__What the task asks__: Some lines in the entries contain the word "table". Copy all of them.

__Records to use__:
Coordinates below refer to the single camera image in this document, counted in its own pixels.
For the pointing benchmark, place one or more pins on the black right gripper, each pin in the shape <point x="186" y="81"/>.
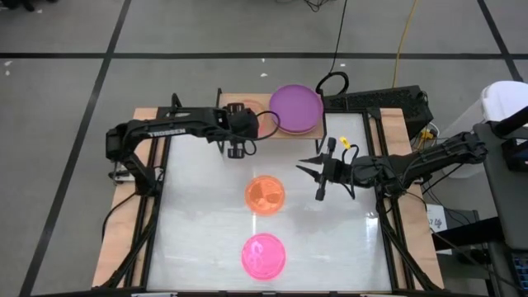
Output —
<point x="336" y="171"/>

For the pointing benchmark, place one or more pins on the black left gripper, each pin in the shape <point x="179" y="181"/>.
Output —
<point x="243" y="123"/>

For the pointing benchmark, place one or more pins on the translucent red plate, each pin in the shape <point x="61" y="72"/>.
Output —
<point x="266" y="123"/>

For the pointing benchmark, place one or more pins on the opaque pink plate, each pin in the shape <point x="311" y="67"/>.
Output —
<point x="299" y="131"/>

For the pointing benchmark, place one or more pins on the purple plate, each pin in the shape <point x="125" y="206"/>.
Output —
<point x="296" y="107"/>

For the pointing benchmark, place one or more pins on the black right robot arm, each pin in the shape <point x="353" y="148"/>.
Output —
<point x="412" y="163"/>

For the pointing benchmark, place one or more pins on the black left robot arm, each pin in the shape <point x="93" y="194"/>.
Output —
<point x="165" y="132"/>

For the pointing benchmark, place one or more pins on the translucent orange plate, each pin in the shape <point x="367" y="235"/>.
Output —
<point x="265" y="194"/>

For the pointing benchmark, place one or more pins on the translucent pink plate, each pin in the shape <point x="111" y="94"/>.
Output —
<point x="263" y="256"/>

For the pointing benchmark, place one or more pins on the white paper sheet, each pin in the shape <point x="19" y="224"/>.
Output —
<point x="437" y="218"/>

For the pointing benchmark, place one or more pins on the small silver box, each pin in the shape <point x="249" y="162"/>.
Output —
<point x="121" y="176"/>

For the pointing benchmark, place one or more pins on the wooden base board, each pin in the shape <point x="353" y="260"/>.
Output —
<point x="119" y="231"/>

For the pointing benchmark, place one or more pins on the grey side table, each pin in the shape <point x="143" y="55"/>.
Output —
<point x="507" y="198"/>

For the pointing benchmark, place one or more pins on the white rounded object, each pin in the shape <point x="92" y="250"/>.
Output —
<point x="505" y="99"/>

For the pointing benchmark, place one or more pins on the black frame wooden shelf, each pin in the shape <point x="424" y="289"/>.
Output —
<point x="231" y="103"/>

--

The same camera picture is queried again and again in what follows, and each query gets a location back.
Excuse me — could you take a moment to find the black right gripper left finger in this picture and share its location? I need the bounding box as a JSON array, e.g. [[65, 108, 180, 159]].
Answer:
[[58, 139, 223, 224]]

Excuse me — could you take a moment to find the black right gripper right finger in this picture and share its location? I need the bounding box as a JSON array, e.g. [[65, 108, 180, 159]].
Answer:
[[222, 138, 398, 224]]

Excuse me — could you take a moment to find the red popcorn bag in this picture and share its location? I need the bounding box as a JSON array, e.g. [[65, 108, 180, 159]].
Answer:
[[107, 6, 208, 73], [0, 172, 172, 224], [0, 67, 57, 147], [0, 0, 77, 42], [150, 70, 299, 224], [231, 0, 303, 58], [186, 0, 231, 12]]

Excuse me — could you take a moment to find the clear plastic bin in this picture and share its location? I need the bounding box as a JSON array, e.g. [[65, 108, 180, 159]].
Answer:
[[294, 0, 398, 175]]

...

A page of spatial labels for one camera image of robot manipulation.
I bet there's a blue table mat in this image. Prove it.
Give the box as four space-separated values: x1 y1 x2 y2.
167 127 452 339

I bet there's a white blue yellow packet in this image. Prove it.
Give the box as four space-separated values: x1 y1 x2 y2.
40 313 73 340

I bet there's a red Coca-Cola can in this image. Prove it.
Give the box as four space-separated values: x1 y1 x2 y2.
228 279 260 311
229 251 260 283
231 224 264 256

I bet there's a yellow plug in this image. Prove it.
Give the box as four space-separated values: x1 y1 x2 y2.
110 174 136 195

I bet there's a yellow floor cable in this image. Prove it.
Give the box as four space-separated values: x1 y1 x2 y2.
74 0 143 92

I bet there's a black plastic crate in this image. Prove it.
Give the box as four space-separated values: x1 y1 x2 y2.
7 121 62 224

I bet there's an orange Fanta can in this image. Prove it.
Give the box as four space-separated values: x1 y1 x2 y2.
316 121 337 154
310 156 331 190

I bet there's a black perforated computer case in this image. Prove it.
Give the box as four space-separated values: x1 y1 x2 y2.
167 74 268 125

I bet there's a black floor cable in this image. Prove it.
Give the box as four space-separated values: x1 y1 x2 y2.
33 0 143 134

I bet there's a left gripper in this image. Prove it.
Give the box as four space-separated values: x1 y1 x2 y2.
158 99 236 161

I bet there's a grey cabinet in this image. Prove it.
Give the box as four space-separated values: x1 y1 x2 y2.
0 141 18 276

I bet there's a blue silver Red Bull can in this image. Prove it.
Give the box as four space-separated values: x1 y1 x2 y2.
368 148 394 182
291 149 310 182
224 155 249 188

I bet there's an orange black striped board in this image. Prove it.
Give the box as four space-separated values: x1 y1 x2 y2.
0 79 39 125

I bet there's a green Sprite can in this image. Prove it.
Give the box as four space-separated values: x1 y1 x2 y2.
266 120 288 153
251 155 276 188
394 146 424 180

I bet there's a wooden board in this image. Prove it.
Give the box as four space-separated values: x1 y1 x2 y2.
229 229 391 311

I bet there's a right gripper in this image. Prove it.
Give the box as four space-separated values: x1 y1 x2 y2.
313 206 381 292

__Answer for this exercise__:
For the pointing benchmark, place one or more pins on the grey side table, each pin in the shape <point x="143" y="55"/>.
I bet there's a blue table mat in this image. Prove it.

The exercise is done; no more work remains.